Hitting the peak?
20 March 2008
Having lagged behind mainstream markers like the Dow and S&P 500 for the last few months, the ACT's share index for American heavy equipment manufacturers saw steep growth in April and May to bring it back on par.
This was no mean feat. Both the Dow and S&P 500 hit record levels at the end of May, and it took a new high of 177.1 points for the ACT HEI to get back up there. As our graph shows, the performance of all four Indexes over the last 12 months look pretty similar, with net gains over the period ranging from 17.7% for the Dow to 21.7% for the ACT HEI.
While these are in an unusually close band, the paths the various indexes have taken over the last year have been significantly different. The Dow, NASDAQ and S&P 500 have had a slow and steady climb, with only a few bumps along the way. In contrast, the ACT HEI with its cyclical stocks has fallen much further during the sell-offs and climbed much more steeply in the buying periods.

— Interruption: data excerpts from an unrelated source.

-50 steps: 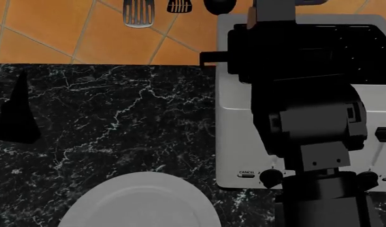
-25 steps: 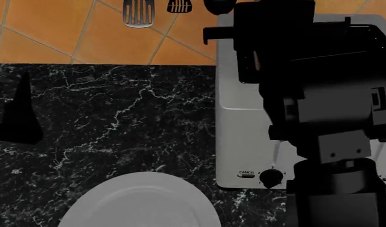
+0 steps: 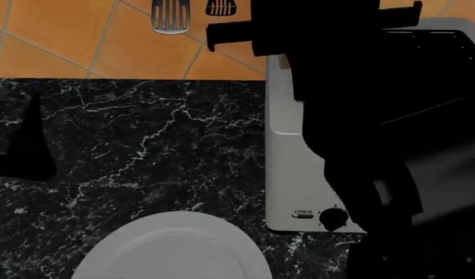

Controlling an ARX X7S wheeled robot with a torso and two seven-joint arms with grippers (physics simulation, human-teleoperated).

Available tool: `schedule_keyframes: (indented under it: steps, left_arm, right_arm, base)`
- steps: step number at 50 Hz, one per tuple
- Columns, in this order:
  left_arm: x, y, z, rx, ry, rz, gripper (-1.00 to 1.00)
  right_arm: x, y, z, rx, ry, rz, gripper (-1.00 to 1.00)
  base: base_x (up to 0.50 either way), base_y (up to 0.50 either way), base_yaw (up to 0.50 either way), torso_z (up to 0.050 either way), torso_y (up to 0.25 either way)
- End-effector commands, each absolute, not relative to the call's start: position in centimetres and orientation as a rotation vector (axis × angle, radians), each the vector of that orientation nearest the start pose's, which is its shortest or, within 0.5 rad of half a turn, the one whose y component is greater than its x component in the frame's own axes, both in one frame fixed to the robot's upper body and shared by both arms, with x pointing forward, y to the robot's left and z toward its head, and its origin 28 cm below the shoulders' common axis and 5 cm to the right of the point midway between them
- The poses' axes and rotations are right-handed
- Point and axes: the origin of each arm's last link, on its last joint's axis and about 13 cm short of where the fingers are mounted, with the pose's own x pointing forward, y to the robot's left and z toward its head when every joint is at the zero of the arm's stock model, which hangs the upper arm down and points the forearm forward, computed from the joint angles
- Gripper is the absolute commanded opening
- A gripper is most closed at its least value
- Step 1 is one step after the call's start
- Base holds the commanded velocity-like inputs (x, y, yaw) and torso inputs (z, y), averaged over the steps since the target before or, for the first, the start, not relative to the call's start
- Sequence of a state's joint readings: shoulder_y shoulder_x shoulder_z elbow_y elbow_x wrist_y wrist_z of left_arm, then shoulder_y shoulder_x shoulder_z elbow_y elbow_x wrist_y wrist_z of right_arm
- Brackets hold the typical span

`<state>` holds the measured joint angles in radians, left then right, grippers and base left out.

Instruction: Place the toasted item on a plate.

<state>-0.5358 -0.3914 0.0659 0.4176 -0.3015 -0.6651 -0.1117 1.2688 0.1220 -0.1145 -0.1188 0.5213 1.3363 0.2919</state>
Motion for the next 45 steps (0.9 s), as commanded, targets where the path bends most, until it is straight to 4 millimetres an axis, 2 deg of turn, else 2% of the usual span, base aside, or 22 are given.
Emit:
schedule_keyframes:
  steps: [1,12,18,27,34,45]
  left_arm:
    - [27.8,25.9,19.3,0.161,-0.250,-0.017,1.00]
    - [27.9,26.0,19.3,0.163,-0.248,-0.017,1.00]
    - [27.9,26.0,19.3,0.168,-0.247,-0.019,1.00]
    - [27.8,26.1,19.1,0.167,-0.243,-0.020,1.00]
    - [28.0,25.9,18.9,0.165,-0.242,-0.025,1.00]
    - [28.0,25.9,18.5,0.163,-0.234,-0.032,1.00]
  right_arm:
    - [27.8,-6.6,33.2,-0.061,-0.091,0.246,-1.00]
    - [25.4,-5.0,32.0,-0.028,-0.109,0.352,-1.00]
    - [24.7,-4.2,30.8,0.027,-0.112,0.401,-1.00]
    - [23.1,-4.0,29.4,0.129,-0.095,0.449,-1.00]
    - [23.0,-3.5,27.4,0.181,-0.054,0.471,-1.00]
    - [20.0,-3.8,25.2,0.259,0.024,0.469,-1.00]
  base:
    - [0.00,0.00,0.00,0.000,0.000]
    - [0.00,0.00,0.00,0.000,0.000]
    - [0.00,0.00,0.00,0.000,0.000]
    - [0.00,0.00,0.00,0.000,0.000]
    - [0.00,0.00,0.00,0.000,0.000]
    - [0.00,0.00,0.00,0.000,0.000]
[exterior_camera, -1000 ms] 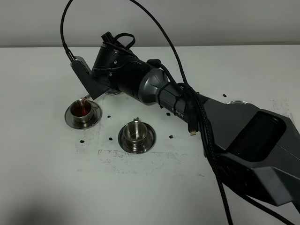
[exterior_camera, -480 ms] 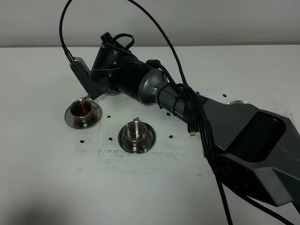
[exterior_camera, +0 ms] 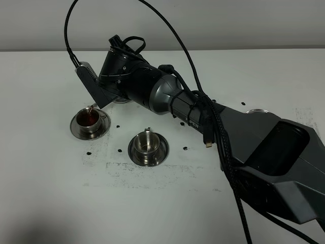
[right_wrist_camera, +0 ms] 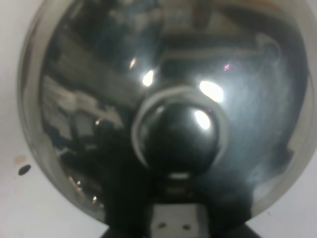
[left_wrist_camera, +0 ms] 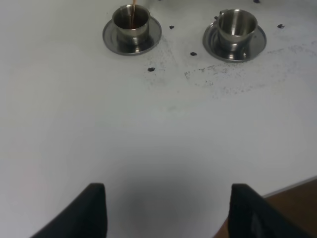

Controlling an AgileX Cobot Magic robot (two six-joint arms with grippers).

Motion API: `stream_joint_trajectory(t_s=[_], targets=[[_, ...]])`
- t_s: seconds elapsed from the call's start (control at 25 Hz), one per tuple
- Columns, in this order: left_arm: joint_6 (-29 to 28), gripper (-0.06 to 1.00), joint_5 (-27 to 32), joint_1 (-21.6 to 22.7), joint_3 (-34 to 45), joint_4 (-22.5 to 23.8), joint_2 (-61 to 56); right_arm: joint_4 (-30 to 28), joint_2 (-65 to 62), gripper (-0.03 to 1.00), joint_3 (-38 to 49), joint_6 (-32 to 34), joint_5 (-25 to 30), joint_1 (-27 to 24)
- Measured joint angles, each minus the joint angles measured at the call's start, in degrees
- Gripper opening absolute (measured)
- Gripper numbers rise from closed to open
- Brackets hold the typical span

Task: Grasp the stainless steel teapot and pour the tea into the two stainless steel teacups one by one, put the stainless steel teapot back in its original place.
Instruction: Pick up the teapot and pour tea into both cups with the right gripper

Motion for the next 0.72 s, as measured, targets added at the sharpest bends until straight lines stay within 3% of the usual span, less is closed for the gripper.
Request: stream_joint_trajectory(t_s=[0.72], targets=[[0.0, 0.52, 0.0, 0.0, 0.0, 0.0, 0.0, -0.14, 0.0, 0.17, 0.0, -0.07, 0.0, 0.41]])
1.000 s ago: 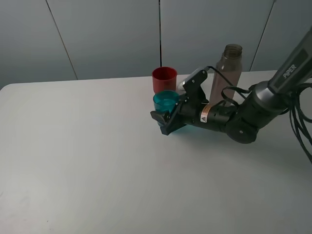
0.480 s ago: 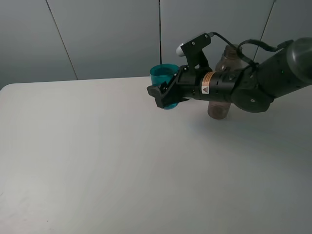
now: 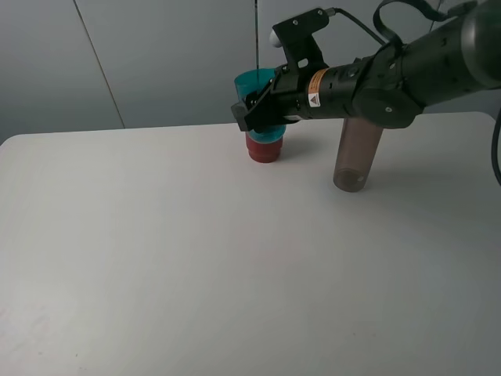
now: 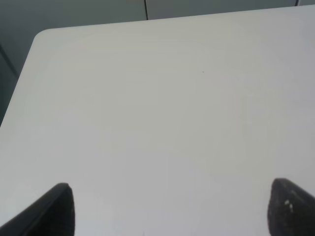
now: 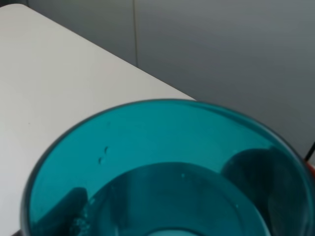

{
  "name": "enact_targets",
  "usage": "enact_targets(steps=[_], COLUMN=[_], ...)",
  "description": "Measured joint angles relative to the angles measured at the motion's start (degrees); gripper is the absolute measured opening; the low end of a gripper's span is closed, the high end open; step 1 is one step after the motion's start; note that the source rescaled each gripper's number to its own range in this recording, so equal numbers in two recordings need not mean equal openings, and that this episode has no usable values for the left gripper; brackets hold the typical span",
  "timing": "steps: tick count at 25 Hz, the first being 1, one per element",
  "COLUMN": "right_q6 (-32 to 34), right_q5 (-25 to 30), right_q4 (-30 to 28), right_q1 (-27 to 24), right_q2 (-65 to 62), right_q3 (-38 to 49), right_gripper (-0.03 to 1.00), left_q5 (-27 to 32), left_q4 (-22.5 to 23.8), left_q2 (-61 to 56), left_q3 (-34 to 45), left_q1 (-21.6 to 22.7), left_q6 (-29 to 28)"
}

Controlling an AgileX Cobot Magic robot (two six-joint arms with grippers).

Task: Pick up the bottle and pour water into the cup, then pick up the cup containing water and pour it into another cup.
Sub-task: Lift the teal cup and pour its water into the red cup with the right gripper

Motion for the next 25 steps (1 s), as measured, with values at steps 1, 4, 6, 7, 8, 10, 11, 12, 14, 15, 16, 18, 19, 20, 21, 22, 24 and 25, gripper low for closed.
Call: enact_targets(steps=[1, 4, 6, 7, 8, 10, 11, 12, 14, 15, 16, 18, 19, 20, 21, 22, 24, 25], right_q6=[0.00, 0.00, 0.00, 0.00, 0.00, 0.00, 0.00, 0.00, 0.00, 0.13, 0.13, 0.13, 0.23, 0.23, 0.23, 0.23, 0.23, -0.15], right_q5=[1.41, 4.82, 6.55, 7.50, 8.35, 9.64, 9.87, 9.97, 9.97, 9.97, 9.97, 9.97, 9.97, 9.97, 9.82, 9.69, 9.80, 9.93], right_q4=[-0.85, -2.09, -2.35, -2.37, -2.48, -2.48, -2.48, -2.48, -3.22, -3.78, -3.94, -4.95, -5.35, -5.46, -5.73, -6.32, -7.13, -7.98], right_q1=[0.00, 0.00, 0.00, 0.00, 0.00, 0.00, -0.10, -0.26, -0.61, -0.98, -1.10, -1.65, -1.87, -1.96, -2.21, -2.31, -2.55, -2.69], right_q2=[0.00, 0.00, 0.00, 0.00, 0.00, 0.00, 0.00, 0.00, 0.00, 0.11, 0.33, 1.15, 1.63, 2.39, 3.03, 3.70, 4.81, 5.40], right_q3=[-1.38, -4.65, -6.21, -6.96, -7.71, -9.09, -9.80, -10.34, -11.51, -12.03, -12.40, -13.23, -13.68, -13.97, -13.99, -13.99, -13.99, -13.99], right_gripper=[0.09, 0.09, 0.09, 0.09, 0.09, 0.09, 0.09, 0.09, 0.09, 0.09, 0.09, 0.09, 0.09, 0.09, 0.09, 0.09, 0.09, 0.09], left_q5=[0.00, 0.00, 0.00, 0.00, 0.00, 0.00, 0.00, 0.00, 0.00, 0.00, 0.00, 0.00, 0.00, 0.00, 0.00, 0.00, 0.00, 0.00], left_q4=[0.00, 0.00, 0.00, 0.00, 0.00, 0.00, 0.00, 0.00, 0.00, 0.00, 0.00, 0.00, 0.00, 0.00, 0.00, 0.00, 0.00, 0.00], left_q2=[0.00, 0.00, 0.00, 0.00, 0.00, 0.00, 0.00, 0.00, 0.00, 0.00, 0.00, 0.00, 0.00, 0.00, 0.00, 0.00, 0.00, 0.00], left_q3=[0.00, 0.00, 0.00, 0.00, 0.00, 0.00, 0.00, 0.00, 0.00, 0.00, 0.00, 0.00, 0.00, 0.00, 0.00, 0.00, 0.00, 0.00], left_q1=[0.00, 0.00, 0.00, 0.00, 0.00, 0.00, 0.00, 0.00, 0.00, 0.00, 0.00, 0.00, 0.00, 0.00, 0.00, 0.00, 0.00, 0.00], left_q6=[0.00, 0.00, 0.00, 0.00, 0.00, 0.00, 0.00, 0.00, 0.00, 0.00, 0.00, 0.00, 0.00, 0.00, 0.00, 0.00, 0.00, 0.00])
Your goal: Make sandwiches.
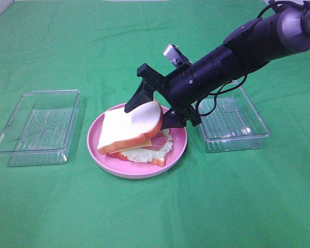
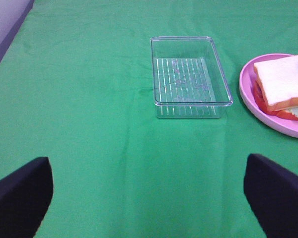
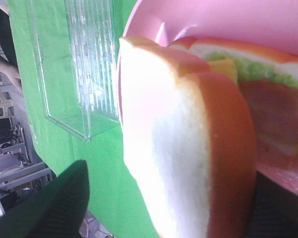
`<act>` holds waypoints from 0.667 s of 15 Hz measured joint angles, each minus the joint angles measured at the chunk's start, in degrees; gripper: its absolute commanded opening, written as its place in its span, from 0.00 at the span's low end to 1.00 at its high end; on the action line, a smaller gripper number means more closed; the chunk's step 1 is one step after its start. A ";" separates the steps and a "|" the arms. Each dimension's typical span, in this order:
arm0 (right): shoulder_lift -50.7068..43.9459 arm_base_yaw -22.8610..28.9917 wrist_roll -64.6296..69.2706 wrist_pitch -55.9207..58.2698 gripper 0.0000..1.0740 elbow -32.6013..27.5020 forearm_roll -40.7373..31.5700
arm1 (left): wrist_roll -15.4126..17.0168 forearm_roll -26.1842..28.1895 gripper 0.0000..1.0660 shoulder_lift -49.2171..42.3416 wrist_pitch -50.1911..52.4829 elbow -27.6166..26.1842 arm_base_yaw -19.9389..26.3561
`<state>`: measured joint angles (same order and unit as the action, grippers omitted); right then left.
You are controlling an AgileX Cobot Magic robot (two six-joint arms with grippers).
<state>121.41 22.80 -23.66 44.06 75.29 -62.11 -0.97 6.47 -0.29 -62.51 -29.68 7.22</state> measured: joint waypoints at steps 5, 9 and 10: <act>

Another point to make is that equities have performed extremely well over the last year. Despite the downward corrections of this February and last May, even the laggard index - the Dow - is up 17.7% over the last 12 months. That's obviously a long way ahead of other common investment instruments such as bonds or savings, where a 5% to 6% return would be the order of the day.
But in some senses, this is also the key weakness of the equity markets. Such strong returns tend to lead to volatility, with investors looking to sell-off at the peak for maximum profits. Once a sell-of begins and share prices begin to fall there is often a sharp decline, because everyone piles in before prices fall even further.
With such sharp improvements in share prices, both in the heavy equipment sector and the mainstream markets in general, the likelihood is rising that there will be this kind of sharp downward correction.
Any number of things could trigger a sell-off, but one of the areas that stocks are most sensitive to this year is interest rates. The economy has been more robust this year than some had forecast, but the flip side to this is that inflation is becoming more of a concern. This could see rates pushed up again, which would undoubtedly trigger a fall.